The random witterings of Jonathan Morris, writer.

Wednesday 28 September 2011

The Trees

Another blast from the archives, this time from 2006, a review of the Douglas Adams/Graham Chapman sketch show 'Out Of The Trees'. The only surviving off-air copy was shown at a Missing Believed Wiped event at the NFT; I'm surprised and disappointed it hasn't been commercially released since then.


Out Of The Trees

Douglas Adams once described his ill-fated collaboration on a sketch show with Graham Chapman and Bernard McKenna as 'only semi-brilliant'. This sounds like modesty until you bear in mind that he only wrote about half of it, and the brilliant half to which he was referring to was his half.

Adams' main contribution seems to have been the Genghis Khan scenes, and the peony sequence at the end, and certainly the Khan scenes are the highlights. To begin with there is a worry it is going to dissolve into look-we've-hired-an-actress-with-big-tits sniggering of the type found in Spike Milligan's Q shows, but instead we get some extremely well-constructed, economical sketches - the first of which even has a decent punchline.

The second Khan sketch is, as has been mentioned elsewhere, Graham Chapman taking the piss out of John Cleese never having time to do 'Python' because of his business interests and wanting to get more reading in. Clearly the character is written as a Cleese character, but Chapman does a good job, and there are some great sequences later on with Khan massacring and becoming a businessman.

However, saying that Khan is written as a Cleese character kind of points up one of the problems with the show. There's another character, a Scout Leader, who has obviously been written as Michael Palin (or has been written as a Michael Palin-type character) - who just doesn't work when played by Tim Preece, even though he is quite close to Palin in terms of voice. Similarly the two bickering women would have been much better played by Chapman and another 'Python' in drag, but played by actresses, they don't quite work.

This leads me on to a couple of other criticisms. The sketches with which Adams doesn't seem have been involved - one about firemen politicians, another about businessmen - feel like very generic 'Python', and in particular, series 3 and 4 'Python' when the formula was beginning to look a little tired. There are good lines but a feeling that it's all been done before. Also, the linking device of the show feels like pastiche 'Python' - three or four half-finished sketches being played out in the same location, plus some self-referential 'deconstruction of the form' which felt rather-sixth form-revue without being particularly amusing. And these three or four half-finished sketches were all very familiar - the boring cycling enthusiast, the 'Four Yorkshiremen'-esque game of one-upmanship between two housewives, the waiter who gets the wrong end of the stick (a la the two guards in 'Holy Grail').

On the other hand there is the line 'Well, not as such, I more, sort of, don't' - which doesn't quite work written down but is very funny spoken.

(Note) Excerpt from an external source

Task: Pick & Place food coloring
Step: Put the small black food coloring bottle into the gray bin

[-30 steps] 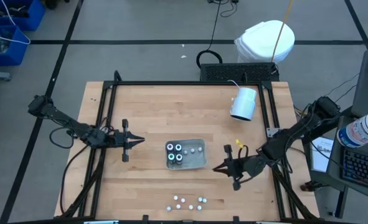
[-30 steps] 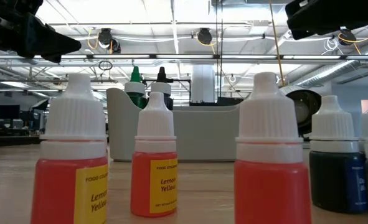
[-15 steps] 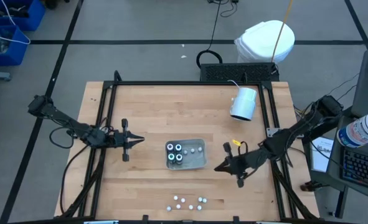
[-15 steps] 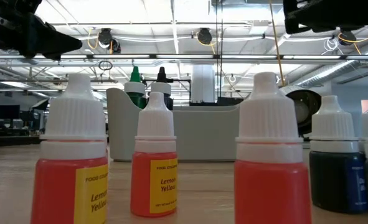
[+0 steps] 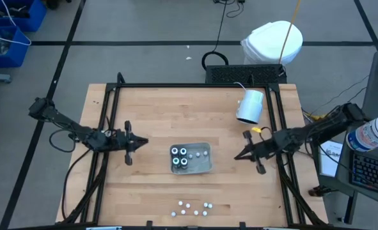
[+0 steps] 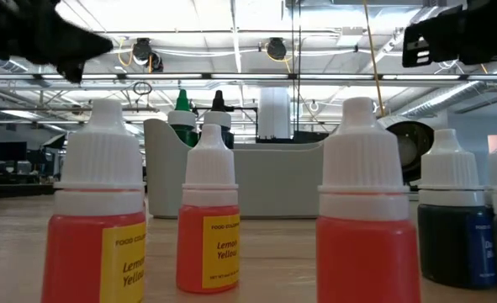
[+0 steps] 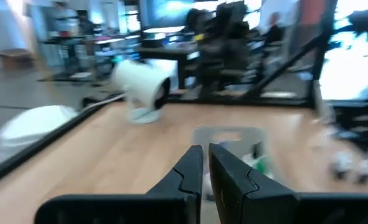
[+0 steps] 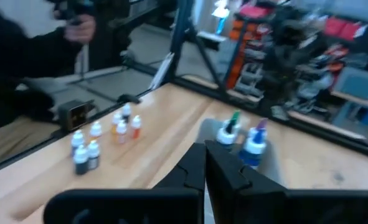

The other odd thing about the show is how little Graham Chapman has to do in it. Apart from his turn as Genghis Khan, he is present in most sketches but only as a bit-part player. It's not quite because it's an ensemble piece, it's more a general lack of focus. In some scenes he looks, well, bored. In others, plain drunk. He doesn't quite know what to do when he hasn't given himself any lines, so he throws in unnecessary 'reacting along' acting. And yet when the focus is on him, when he takes centre stage, he is utterly self-assured.

But you can see why it didn't go beyond a pilot (and my suspicion is that the decision was made even before this one episode was broadcast, as the script mentions it being a 'series' and yet they haven't even bothered giving it a title sequence). The BBC would have been expecting a Graham Chapman vehicle, just as Rutland Weekend Television was Eric's and Ripping Yarns was Michael's and Fawlty Towers was John's. Instead they got a show with some not-very-good-at-comedy actors not making the most of some half-hearted material. I mean, Simon Jones is fantastic, and Mark Wing-Davey does the best with what he's given, but they are also barely in it. Instead there's far too much Roger Brierley, a sort of bank manager of an actor, and nowhere near enough Graham Chapman.

And yet it is, as Douglas said, semi-brilliant. A lot of money seems to have been spent on it - particularly the film sequences with Khan and the end bit with the peony - and to be fair it's on about the same level as the last series of 'Python' or something like End Of Part One - not terrible, but with too much self-indulgent funny-when-written-down weirdness instead of jokes. For Graham Chapman, it feels like he's going through the motions, and for Douglas Adams, it feels like he's doing a John Cleese impersonation - he hasn't really found his authorial 'voice' yet.

But it was lovely to see it at last and, if you ever get the chance to see it, do.